Work to complete: Lines to be reproduced exactly: the one that holds "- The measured" and all those after it through the end of the data. Include no others.

*** Supplied data ***

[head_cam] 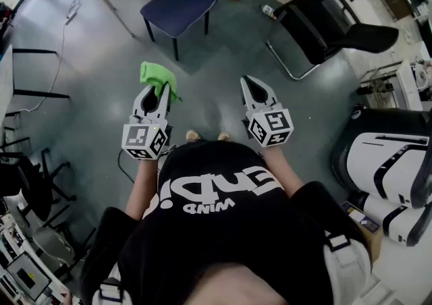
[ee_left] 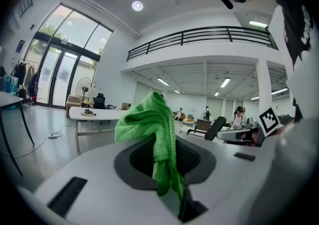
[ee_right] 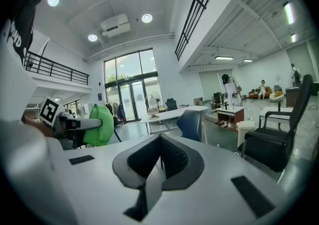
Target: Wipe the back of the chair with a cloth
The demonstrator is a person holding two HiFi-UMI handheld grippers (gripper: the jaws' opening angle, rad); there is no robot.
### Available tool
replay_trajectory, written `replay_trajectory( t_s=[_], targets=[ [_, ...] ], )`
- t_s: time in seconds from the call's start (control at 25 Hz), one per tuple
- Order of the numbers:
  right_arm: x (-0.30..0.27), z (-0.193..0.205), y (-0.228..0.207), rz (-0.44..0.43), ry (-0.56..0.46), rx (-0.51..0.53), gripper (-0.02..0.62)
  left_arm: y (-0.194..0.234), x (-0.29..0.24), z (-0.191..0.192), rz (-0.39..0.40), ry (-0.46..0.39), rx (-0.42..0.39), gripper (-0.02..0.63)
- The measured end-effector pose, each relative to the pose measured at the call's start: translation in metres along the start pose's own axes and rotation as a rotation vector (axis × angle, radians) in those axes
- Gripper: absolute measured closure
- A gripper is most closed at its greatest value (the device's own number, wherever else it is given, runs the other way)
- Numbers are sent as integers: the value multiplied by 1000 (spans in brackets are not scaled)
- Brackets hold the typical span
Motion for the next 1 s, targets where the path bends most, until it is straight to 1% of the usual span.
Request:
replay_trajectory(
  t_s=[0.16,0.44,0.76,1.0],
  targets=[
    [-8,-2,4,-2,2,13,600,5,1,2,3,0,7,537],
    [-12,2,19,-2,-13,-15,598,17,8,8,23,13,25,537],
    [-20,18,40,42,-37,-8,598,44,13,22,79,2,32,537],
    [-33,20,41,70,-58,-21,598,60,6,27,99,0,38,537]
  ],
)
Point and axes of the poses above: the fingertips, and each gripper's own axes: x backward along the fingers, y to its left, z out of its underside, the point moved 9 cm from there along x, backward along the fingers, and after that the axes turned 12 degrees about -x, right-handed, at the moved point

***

Response to the task:
- The measured end-effector pose, each relative to the pose measured at the call's start: translation in metres along the start pose's own axes and rotation as a rotation vector (axis × angle, radians) in those axes
- Gripper: absolute measured closure
- A gripper is most closed at its greatest value (the device's own number, wherever else it is given, runs the other way)
- Numbers are sent as integers: the value multiplied by 1000 (spans in brackets are not scaled)
- Brackets hold the typical span
Motion for the next 1 s, targets where the path bends most, until it is straight to 1% of the usual span.
Request:
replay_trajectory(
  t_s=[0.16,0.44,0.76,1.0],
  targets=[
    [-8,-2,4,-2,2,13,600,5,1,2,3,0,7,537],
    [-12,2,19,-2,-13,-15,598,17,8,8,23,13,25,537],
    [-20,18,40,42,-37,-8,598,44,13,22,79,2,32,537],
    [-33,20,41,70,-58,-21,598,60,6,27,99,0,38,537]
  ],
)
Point and axes of the poses above: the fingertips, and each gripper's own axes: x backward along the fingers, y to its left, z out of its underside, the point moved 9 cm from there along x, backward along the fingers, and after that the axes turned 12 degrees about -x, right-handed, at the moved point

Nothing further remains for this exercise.